_Problem requirements_.
Only the pictures are to be omitted; everything else in the listing must be reproduced exactly.

_Data provided_.
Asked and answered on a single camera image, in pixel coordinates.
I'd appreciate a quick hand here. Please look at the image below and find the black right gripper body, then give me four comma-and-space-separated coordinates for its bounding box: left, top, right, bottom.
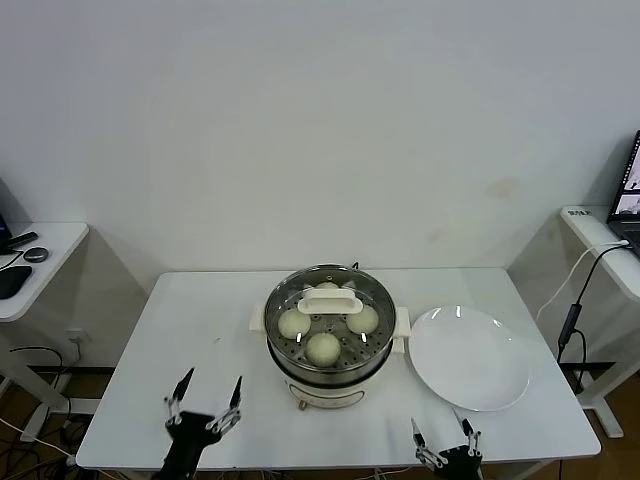
432, 443, 485, 480

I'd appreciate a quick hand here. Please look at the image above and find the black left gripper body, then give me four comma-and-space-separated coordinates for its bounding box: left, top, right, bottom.
164, 410, 225, 460

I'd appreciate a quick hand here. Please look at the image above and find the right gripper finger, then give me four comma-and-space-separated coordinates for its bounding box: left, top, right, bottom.
451, 407, 484, 458
410, 417, 442, 471

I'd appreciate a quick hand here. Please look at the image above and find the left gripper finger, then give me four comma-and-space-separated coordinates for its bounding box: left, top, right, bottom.
163, 367, 196, 428
206, 375, 245, 435

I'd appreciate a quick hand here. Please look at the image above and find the glass lid with white handle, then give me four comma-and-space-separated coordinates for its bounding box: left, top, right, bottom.
264, 266, 396, 359

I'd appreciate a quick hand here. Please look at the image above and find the stainless steel steamer basket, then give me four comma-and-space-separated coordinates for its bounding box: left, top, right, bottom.
263, 264, 396, 376

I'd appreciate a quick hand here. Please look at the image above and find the white round plate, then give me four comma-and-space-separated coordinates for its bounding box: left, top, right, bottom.
407, 304, 530, 412

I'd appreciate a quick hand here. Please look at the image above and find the white electric cooker base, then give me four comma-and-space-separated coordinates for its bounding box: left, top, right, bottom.
248, 304, 411, 414

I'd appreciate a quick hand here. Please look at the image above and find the white side desk with mouse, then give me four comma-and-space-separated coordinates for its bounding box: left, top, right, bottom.
0, 222, 96, 444

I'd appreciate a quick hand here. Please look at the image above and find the black bar-shaped device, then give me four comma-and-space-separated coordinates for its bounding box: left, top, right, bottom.
0, 231, 40, 254

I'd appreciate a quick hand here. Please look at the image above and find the white side desk with laptop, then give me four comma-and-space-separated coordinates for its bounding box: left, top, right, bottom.
558, 204, 640, 439

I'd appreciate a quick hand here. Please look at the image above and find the dark monitor screen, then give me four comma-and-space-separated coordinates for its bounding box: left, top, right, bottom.
0, 177, 31, 242

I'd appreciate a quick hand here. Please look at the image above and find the open black laptop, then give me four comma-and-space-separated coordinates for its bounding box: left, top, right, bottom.
605, 129, 640, 242

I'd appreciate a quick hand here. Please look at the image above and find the white wall outlet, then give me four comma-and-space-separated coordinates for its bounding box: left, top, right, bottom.
63, 327, 95, 347

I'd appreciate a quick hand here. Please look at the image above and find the white floor cable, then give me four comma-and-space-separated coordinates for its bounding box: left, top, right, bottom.
0, 418, 76, 458

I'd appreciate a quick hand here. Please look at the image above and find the black cable with adapter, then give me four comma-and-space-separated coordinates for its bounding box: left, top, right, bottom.
555, 242, 630, 396

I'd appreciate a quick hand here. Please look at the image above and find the black cable under desk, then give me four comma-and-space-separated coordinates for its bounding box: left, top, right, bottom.
8, 347, 67, 376

_Written solution_.
Asked and answered on a single camera image, in pixel coordinates.
I'd appreciate a quick hand here. Please look at the image below and find the black right gripper body, then give me four comma-and-space-separated coordinates for its bounding box: left, top, right, bottom.
432, 443, 485, 480

I'd appreciate a quick hand here. Please look at the image above and find the black left gripper body, then give me four comma-and-space-separated coordinates for its bounding box: left, top, right, bottom.
164, 410, 225, 460

I'd appreciate a quick hand here. Please look at the image above and find the right gripper finger, then give me four comma-and-space-separated coordinates for its bounding box: left, top, right, bottom.
451, 407, 484, 458
410, 417, 442, 471

I'd appreciate a quick hand here. Please look at the image above and find the left gripper finger, then give me four comma-and-space-separated coordinates for its bounding box: left, top, right, bottom.
163, 367, 196, 428
206, 375, 245, 435

I'd appreciate a quick hand here. Please look at the image above and find the glass lid with white handle, then give me four comma-and-space-separated coordinates for its bounding box: left, top, right, bottom.
264, 266, 396, 359

I'd appreciate a quick hand here. Please look at the image above and find the stainless steel steamer basket, then give me four comma-and-space-separated coordinates for its bounding box: left, top, right, bottom.
263, 264, 396, 376

I'd appreciate a quick hand here. Please look at the image above and find the white round plate, then give me four comma-and-space-separated coordinates for its bounding box: left, top, right, bottom.
407, 304, 530, 412

I'd appreciate a quick hand here. Please look at the image above and find the white electric cooker base, then give me four comma-and-space-separated coordinates for its bounding box: left, top, right, bottom.
248, 304, 411, 414

I'd appreciate a quick hand here. Please look at the image above and find the white side desk with mouse, then give me four comma-and-space-separated coordinates for its bounding box: left, top, right, bottom.
0, 222, 96, 444

I'd appreciate a quick hand here. Please look at the image above and find the black bar-shaped device, then give me four comma-and-space-separated coordinates for its bounding box: left, top, right, bottom.
0, 231, 40, 254

I'd appreciate a quick hand here. Please look at the image above and find the white side desk with laptop, then give me four comma-and-space-separated coordinates for its bounding box: left, top, right, bottom.
558, 204, 640, 439

I'd appreciate a quick hand here. Please look at the image above and find the dark monitor screen, then give me four comma-and-space-separated coordinates for its bounding box: left, top, right, bottom.
0, 177, 31, 242

I'd appreciate a quick hand here. Please look at the image above and find the open black laptop, then give me four comma-and-space-separated coordinates for its bounding box: left, top, right, bottom.
605, 129, 640, 242

I'd appreciate a quick hand here. Please look at the image above and find the white wall outlet, then give me four comma-and-space-separated coordinates for its bounding box: left, top, right, bottom.
63, 327, 95, 347

I'd appreciate a quick hand here. Please look at the image above and find the white floor cable, then give me four comma-and-space-separated coordinates for its bounding box: left, top, right, bottom.
0, 418, 76, 458

I'd appreciate a quick hand here. Please look at the image above and find the black cable with adapter, then give me four comma-and-space-separated coordinates for its bounding box: left, top, right, bottom.
555, 242, 630, 396

I'd appreciate a quick hand here. Please look at the image above and find the black cable under desk, then give me four comma-and-space-separated coordinates for its bounding box: left, top, right, bottom.
8, 347, 67, 376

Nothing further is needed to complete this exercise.